Northshore Evanston Hospital will be the primary site. It is hoped that Northwest Community, University of Chicago, Edwards Hospital, Advocate Park Ridge, Advocate Oak Lawn and Advocate Illinois Masonic will also join the study.
RECRUITMENT Entry criteria Inborn preterm infants 22 0/7-29 6/7 weeks' gestation, with be randomized to prophylactic Minimally Invasive Surfactant Therapy (MIST) in the delivery room compared to rescue MIST if fraction of inspired oxygen (FiO2) ≥0.30 at less than 48 hours of age. Babies in both groups will be managed on nasal continuous positive airway pressure (NCPAP) pressures of 5-8 cm water.

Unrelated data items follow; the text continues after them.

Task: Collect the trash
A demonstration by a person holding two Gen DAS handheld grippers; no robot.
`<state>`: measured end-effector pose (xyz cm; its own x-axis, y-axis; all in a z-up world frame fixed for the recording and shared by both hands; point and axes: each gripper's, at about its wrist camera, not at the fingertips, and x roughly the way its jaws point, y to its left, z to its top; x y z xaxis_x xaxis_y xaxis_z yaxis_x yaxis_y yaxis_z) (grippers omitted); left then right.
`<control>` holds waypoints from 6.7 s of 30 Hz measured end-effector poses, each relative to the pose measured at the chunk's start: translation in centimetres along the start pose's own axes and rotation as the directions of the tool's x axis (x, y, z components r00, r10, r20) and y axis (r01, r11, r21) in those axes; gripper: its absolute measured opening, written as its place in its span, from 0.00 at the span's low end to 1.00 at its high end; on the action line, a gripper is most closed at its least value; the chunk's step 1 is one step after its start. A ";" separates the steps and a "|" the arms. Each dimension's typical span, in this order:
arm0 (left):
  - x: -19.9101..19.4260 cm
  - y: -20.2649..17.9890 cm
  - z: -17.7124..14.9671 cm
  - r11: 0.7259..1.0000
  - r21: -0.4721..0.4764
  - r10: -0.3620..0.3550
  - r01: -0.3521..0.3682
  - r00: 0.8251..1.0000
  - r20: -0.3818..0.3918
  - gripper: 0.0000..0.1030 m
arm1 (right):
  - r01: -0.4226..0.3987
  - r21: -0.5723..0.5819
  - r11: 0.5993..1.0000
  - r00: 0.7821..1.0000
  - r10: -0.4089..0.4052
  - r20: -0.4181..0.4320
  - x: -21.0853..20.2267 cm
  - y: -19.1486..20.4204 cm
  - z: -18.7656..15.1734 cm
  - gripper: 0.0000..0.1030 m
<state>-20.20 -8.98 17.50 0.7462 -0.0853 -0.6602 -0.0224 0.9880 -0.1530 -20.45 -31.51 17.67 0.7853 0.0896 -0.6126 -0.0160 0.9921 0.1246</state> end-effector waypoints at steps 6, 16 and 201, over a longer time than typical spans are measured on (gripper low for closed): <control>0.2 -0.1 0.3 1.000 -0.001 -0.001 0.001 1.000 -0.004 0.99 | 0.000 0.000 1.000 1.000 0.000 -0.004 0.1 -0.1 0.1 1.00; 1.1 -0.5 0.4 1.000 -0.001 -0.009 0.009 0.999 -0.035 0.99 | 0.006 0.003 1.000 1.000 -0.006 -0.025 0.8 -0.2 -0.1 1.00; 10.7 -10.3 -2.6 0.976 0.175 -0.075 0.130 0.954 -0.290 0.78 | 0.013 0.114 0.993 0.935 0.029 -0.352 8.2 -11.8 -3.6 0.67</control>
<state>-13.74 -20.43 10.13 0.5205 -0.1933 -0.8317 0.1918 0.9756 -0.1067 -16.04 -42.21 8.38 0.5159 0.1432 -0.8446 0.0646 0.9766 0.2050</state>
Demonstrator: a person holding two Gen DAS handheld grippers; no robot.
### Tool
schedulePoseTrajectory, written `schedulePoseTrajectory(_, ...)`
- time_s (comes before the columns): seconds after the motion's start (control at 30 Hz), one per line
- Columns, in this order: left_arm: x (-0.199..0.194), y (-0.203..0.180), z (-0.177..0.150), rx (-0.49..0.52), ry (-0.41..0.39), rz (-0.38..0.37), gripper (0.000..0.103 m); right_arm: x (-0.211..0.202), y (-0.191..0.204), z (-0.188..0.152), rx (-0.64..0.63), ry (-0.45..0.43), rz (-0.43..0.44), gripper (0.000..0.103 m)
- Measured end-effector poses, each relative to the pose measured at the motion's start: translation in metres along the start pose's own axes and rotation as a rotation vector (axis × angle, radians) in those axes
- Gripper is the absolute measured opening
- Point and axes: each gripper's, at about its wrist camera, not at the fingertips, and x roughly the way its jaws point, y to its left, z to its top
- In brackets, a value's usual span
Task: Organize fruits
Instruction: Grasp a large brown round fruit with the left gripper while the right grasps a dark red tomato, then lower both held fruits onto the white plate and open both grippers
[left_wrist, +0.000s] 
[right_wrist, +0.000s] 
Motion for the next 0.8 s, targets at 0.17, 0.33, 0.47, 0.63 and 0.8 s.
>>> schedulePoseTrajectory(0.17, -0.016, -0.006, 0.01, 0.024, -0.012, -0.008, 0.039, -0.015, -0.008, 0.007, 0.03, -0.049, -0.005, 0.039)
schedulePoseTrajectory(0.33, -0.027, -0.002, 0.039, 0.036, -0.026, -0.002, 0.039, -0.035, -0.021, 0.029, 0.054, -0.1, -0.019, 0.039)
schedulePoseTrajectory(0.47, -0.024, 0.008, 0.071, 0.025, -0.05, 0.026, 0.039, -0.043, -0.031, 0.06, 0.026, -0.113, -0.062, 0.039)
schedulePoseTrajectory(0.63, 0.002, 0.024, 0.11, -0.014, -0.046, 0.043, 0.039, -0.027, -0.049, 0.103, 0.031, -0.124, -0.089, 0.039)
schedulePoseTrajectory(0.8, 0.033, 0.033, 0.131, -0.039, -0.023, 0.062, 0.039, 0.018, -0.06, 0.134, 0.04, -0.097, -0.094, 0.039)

Exclusion criteria Infants will be excluded if there is a congenital anomaly or an alternative cause for respiratory distress.
Babies who require emergent intubation in the delivery room will not be enrolled in the interventions.
Parental Consent will be obtained prior to birth. Once delivery is imminent infant will be randomized to immediate versus rescue surfactant administration via MIST. Randomization will be in blocks of 6 and using cards with created by a web based randomizer.
Infants who require emergent intubation in the delivery room will not be enrolled in the interventions but their clinical outcomes will be assessed the same as the babies who receive the intervention.
There will be three gestational age strata (22-23 weeks, 24-26 weeks and 27-29 weeks). Twins and higher order multiples will be randomized independently. Babies in the lowest gestational age strata will not be enrolled at a center until 5 babies at that center have been enrolled in either of the other groups.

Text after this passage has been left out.